**Exercise aim**:
Return every line of the data exactly as it appears.

**Dataset content**:
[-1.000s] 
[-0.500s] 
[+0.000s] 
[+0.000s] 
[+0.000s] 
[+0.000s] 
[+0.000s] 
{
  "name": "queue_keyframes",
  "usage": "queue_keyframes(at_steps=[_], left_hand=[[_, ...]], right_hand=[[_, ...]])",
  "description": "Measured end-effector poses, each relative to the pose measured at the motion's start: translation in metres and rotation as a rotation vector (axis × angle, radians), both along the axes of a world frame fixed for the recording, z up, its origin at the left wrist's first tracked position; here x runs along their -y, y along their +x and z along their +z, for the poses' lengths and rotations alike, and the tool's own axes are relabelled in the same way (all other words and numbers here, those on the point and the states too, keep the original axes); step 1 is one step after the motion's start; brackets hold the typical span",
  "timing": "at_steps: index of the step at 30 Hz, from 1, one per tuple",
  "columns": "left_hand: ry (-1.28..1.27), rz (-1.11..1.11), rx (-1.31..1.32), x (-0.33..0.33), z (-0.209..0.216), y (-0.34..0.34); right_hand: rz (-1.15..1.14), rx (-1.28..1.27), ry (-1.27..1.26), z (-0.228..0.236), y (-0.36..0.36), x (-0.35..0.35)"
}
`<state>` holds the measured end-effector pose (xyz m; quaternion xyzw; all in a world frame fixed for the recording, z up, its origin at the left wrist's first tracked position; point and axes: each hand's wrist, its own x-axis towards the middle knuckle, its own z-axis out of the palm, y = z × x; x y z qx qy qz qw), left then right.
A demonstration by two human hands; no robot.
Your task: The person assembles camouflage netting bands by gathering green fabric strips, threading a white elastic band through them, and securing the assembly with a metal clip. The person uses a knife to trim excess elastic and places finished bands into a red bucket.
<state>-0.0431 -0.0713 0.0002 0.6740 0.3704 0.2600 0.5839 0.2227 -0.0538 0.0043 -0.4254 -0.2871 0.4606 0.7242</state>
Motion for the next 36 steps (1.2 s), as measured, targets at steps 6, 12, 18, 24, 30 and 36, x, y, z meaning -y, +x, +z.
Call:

**Response to the task**:
[-1.000s] 
[-0.500s] 
[+0.000s] 
[+0.000s] 
[+0.000s] 
[+0.000s] 
[+0.000s] 
{
  "name": "queue_keyframes",
  "usage": "queue_keyframes(at_steps=[_], left_hand=[[_, ...]], right_hand=[[_, ...]])",
  "description": "Measured end-effector poses, each relative to the pose measured at the motion's start: translation in metres and rotation as a rotation vector (axis × angle, radians), both along the axes of a world frame fixed for the recording, z up, its origin at the left wrist's first tracked position; here x runs along their -y, y along their +x and z along their +z, for the poses' lengths and rotations alike, and the tool's own axes are relabelled in the same way (all other words and numbers here, those on the point and the states too, keep the original axes); step 1 is one step after the motion's start; brackets hold the typical span",
  "timing": "at_steps: index of the step at 30 Hz, from 1, one per tuple",
  "columns": "left_hand: ry (-1.28..1.27), rz (-1.11..1.11), rx (-1.31..1.32), x (-0.33..0.33), z (-0.209..0.216), y (-0.34..0.34); right_hand: rz (-1.15..1.14), rx (-1.28..1.27), ry (-1.27..1.26), z (-0.228..0.236), y (-0.36..0.36), x (-0.35..0.35)"
}
`<state>` holds the measured end-effector pose (xyz m; quaternion xyzw; all in a world frame fixed for the recording, z up, its origin at the left wrist's first tracked position; point and axes: each hand's wrist, its own x-axis towards the middle knuckle, its own z-axis out of the palm, y = z × x; x y z qx qy qz qw), left then right.
A demonstration by two human hands; no robot.
Your task: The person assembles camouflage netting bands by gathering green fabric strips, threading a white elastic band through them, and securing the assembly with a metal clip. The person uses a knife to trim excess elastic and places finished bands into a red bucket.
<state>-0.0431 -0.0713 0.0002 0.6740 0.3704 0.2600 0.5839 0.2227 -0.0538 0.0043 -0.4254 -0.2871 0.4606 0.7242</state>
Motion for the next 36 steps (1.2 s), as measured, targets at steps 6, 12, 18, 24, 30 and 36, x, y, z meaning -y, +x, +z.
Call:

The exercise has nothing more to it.